Ieri pomeriggio in Campidoglio si è tenuto (causa malore, senza il sindaco Virginia Raggi) l’incontro presumibilmente decisivo riguardo la costruzione dello stadio di proprietà dell’A.S. Roma, che secondo le indiscrezioni circolate diversi anni fa dovrebbe essere intitolato allo storico presidente Franco Sensi, scomparso 9 anni fa.
Il braccio di ferro tra la società e il CONI (attuale proprietario dello Stadio Olimpico) si basa sul fatto che, con la costruzione di uno stadio di proprietà, gli incassi della Roma non sarebbero più voci in entrata nel bilancio della massima organizzazione sportiva italiana. Inoltre la paura del comune è quella di trovarsi, prima o poi, con un altro stadio come il Flaminio, ad oggi praticamente abbandonato a se stesso, diventando così un’immagine del degrado (anche sportivo) della città della Lupa.
Obiezioni legittime, ma che non dovrebbero avere la meglio, dal momento che lo stadio di proprietà può apportare enormi vantaggi non solo alla squadra, ma anche alla città: anzitutto, lo stadio della Roma sarebbe il terzo di proprietà in Italia, dopo lo Juventus Stadium e il Mapei Stadium, casa del Sassuolo.
Basta una breve ricerca per vedere quanto gli incassi dello stadio abbiano favorito l’ascesa delle due squadre, di cui una domina il campionato ininterrottamente dal 2012, mentre l’altra si è qualificata all’Europa League lo scorso maggio, dopo appena 3 partecipazioni alla Serie A. Certamente il merito va attribuito soprattutto da due società molto capaci e competenti, oltre che a degli organici di qualità, ma non si può non tenere conto della forte voce positiva nel bilancio proveniente dallo stadio.
Proprio da questo grande vantaggio, nasce l’aspetto positivo per la città: una squadra come la Roma, tradizionalmente considerata tra le grandi del nostro campionato, con un incentivo del genere sarebbe costantemente in lotta non solo per il titolo, ma per qualche ambizione in termine di coppe europee; e questo significa più probabilità di vedere tifosi stranieri in viaggio a Roma, abbinando magari un weekend a una partita, favorendo così la vocazione turistica della Città Eterna.
Il rischio, poi, che lo Stadio Olimpico diventi una “cattedrale nel deserto” è molto basso, dal momento che potrebbe avere lo stesso uso dello stadio di Wembley a Londra, casa base della nazionale inglese e utilizzato per ospitare annualmente la finale di F.A. Cup, la coppa nazionale.

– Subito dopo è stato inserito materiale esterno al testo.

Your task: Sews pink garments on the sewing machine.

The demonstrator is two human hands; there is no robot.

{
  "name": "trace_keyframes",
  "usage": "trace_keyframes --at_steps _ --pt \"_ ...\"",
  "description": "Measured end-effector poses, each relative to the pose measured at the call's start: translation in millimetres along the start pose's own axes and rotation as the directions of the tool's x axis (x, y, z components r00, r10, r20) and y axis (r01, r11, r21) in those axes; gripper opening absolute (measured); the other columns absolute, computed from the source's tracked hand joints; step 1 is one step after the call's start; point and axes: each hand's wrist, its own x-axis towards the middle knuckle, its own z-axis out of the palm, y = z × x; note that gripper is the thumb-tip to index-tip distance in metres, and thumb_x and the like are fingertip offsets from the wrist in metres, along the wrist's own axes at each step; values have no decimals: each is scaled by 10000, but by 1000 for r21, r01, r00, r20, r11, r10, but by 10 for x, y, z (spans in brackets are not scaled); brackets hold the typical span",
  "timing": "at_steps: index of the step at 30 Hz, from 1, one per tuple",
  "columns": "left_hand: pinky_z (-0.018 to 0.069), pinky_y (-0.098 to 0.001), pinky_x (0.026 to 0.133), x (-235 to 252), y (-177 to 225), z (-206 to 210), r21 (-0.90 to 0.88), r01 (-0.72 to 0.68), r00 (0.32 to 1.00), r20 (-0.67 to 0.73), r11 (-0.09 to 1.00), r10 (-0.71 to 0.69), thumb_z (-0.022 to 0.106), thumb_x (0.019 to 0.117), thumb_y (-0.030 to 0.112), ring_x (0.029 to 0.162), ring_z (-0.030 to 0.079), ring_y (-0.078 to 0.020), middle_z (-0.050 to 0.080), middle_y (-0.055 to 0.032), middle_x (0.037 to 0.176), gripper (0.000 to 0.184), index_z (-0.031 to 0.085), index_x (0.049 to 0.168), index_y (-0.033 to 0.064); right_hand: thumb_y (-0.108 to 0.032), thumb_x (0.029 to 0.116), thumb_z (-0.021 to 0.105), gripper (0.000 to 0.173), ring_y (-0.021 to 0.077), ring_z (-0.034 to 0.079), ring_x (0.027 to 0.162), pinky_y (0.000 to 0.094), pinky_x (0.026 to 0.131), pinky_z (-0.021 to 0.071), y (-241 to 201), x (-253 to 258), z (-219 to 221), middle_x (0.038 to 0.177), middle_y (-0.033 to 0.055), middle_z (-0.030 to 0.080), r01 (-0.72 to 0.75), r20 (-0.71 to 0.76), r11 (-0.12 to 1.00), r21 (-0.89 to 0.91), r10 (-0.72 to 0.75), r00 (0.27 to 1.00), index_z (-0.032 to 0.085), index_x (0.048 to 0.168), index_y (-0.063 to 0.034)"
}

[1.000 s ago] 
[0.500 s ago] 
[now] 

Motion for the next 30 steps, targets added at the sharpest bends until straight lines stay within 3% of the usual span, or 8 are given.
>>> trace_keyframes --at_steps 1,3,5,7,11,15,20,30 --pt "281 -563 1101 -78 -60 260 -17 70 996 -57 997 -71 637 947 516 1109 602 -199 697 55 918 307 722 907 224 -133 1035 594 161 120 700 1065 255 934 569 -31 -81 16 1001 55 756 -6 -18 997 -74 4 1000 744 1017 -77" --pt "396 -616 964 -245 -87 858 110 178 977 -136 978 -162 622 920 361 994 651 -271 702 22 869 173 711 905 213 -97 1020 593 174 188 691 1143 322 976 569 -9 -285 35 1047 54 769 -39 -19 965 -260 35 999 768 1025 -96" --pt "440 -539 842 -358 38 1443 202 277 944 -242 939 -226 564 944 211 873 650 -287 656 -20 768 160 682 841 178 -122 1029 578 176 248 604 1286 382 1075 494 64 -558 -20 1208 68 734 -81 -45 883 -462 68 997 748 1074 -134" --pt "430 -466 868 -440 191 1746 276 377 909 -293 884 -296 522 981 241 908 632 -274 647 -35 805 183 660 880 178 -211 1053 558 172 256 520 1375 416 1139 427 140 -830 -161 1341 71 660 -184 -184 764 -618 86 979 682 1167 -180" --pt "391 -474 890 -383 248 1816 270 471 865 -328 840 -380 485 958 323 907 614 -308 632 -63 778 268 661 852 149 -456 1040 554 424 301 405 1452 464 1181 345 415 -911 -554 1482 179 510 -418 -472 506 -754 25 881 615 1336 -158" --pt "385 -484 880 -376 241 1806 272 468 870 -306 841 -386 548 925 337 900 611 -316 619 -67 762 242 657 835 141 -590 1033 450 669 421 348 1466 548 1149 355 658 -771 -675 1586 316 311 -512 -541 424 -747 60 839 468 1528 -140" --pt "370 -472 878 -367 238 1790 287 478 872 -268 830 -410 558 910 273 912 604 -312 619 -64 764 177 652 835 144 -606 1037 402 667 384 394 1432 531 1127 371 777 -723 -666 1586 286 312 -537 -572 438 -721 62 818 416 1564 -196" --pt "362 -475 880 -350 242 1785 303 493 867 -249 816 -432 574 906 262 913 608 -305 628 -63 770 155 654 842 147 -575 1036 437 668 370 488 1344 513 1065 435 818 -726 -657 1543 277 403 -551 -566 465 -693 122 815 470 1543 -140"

Uno stadio quindi a vocazione nazionale, lasciando alle squadre una propria casa, dove poter ospitare liberamente simboli e stemmi. Senza contare che, con la costruzione di nuovi stadi, le probabilità di ospitare un europeo o un mondiale di calcio aumenterebbero esponenzialmente, con l’annesso afflusso sia di turisti/tifosi sia di finanziamenti da parte della FIFA che ciò comporta.
Inoltre, lo stadio Olimpico “svuotato” della Roma potrebbe diventare più facilmente, specie nella stagione primaverile, il palcoscenico migliore per i grandi concerti; su questo, la città di Roma dovrebbe lavorare molto, dal momento che nel 2015 solo uno dei dieci concerti con più spettatori si è svolto nello Stadio Olimpico (per l’esattezza, si tratta della performance di Jovanotti tenutasi il 12 Luglio). Per fare un breve raffronto, durante la stagione 2015-2016, lo stadio milanese di San Siro ha incassato per l’affitto dello stadio a società differenti da Milan e Inter quasi 7 milioni di euro, circa il triplo rispetto alla stagione precedente. E ciò ospitando concerti internazionali e soprattutto la finale di Champions League.
Dopo la delusione per la mancata candidatura di Roma alle Olimpiadi del 2024, quella dello Stadio “Franco Sensi” potrebbe essere l’occasione del riscatto dell’amministrazione romana nei confronti del mondo dello sport, che non potrà che giovare da nuovi stadi che seguano il modello inglese.